## Instructions to follow
Reproduce all of the data exactly, with no line skipped.
**** Information supplied ****
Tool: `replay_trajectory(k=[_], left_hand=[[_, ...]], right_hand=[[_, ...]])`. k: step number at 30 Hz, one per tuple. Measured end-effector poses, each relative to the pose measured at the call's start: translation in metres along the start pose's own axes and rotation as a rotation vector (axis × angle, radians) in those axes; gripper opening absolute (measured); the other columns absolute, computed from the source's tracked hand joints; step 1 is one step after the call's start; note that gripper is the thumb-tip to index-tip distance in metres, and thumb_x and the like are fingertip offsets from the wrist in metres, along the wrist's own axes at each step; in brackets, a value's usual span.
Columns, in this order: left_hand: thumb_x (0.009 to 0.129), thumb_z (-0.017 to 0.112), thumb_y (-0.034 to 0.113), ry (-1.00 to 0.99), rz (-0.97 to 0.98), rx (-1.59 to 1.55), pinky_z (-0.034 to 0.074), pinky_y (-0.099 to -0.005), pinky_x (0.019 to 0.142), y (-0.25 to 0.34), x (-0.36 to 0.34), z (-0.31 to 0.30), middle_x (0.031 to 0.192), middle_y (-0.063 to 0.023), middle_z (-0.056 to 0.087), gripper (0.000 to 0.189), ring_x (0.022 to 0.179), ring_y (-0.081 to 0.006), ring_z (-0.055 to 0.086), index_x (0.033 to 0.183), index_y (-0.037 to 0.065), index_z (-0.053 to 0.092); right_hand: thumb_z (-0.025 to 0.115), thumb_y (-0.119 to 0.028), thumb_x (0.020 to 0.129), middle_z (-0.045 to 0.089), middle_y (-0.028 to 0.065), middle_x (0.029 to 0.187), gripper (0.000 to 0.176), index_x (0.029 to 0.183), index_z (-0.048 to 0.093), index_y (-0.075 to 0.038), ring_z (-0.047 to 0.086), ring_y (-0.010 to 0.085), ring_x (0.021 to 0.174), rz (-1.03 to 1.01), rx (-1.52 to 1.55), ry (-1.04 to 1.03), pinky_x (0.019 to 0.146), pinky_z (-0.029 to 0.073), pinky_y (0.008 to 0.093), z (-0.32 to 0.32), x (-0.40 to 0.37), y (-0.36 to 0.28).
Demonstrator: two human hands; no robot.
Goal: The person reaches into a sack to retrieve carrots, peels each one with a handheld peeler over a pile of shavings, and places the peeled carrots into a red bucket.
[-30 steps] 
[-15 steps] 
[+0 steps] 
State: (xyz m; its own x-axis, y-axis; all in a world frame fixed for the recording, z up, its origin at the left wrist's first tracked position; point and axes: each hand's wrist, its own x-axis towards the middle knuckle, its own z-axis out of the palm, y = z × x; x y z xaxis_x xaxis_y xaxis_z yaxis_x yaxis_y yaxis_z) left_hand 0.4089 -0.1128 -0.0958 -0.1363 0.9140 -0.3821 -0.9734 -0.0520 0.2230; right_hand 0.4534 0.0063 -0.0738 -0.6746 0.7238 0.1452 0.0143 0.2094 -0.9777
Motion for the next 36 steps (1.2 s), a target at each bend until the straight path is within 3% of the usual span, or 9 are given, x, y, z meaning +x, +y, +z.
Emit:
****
## Exercise response
Tool: `replay_trajectory(k=[_], left_hand=[[_, ...]], right_hand=[[_, ...]])`. k: step number at 30 Hz, one per tuple. Measured end-effector poses, each relative to the pose measured at the call's start: translation in metres along the start pose's own axes and rotation as a rotation vector (axis × angle, radians) in those axes; gripper opening absolute (measured); the other columns absolute, computed from the source's tracked hand joints; step 1 is one step after the call's start; note that gripper is the thumb-tip to index-tip distance in metres, and thumb_x and the like are fingertip offsets from the wrist in metres, along the wrist's own axes at each step; in brackets, a value's usual span.
Columns, in this order: left_hand: thumb_x (0.009 to 0.129), thumb_z (-0.017 to 0.112), thumb_y (-0.034 to 0.113), ry (-1.00 to 0.99), rz (-0.97 to 0.98), rx (-1.59 to 1.55), pinky_z (-0.034 to 0.074), pinky_y (-0.099 to -0.005), pinky_x (0.019 to 0.142), y (-0.25 to 0.34), x (-0.36 to 0.34), z (-0.31 to 0.30), middle_x (0.031 to 0.192), middle_y (-0.063 to 0.023), middle_z (-0.056 to 0.087), gripper (0.000 to 0.189), ring_x (0.022 to 0.179), ring_y (-0.081 to 0.006), ring_z (-0.055 to 0.086), index_x (0.033 to 0.183), index_y (-0.037 to 0.065), index_z (-0.053 to 0.092); right_hand: thumb_z (-0.025 to 0.115), thumb_y (-0.119 to 0.028), thumb_x (0.020 to 0.129), middle_z (-0.045 to 0.089), middle_y (-0.028 to 0.065), middle_x (0.029 to 0.187), gripper (0.000 to 0.176), index_x (0.029 to 0.183), index_z (-0.048 to 0.093), index_y (-0.075 to 0.038), ring_z (-0.047 to 0.086), ring_y (-0.010 to 0.085), ring_x (0.021 to 0.174), rz (-1.03 to 1.01), rx (-1.52 to 1.55), ry (-1.04 to 1.03), pinky_x (0.019 to 0.146), pinky_z (-0.029 to 0.073), pinky_y (0.008 to 0.093), z (-0.32 to 0.32), x (-0.40 to 0.37), y (-0.36 to 0.28).
Demonstrator: two human hands; no robot.
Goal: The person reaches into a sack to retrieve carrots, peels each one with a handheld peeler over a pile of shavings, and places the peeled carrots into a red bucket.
[-30 steps] 
[-15 steps] 
[+0 steps] 
State: (xyz m; its own x-axis, y-axis; all in a world frame fixed for the recording, z up, its origin at the left wrist's first tracked position; point and axes: each hand's wrist, its own x-axis towards the middle knuckle, its own z-axis out of the palm, y = z × x; x y z xaxis_x xaxis_y xaxis_z yaxis_x yaxis_y yaxis_z) left_hand 0.4089 -0.1128 -0.0958 -0.1363 0.9140 -0.3821 -0.9734 -0.0520 0.2230; right_hand 0.4534 0.0063 -0.0738 -0.6746 0.7238 0.1452 0.0143 0.2094 -0.9777
Motion for the next 36 steps (1.2 s), a target at each bend until the straight path is within 3% of the usual span, or 9 are given, x, y, z meaning +x, +y, +z.
Emit:

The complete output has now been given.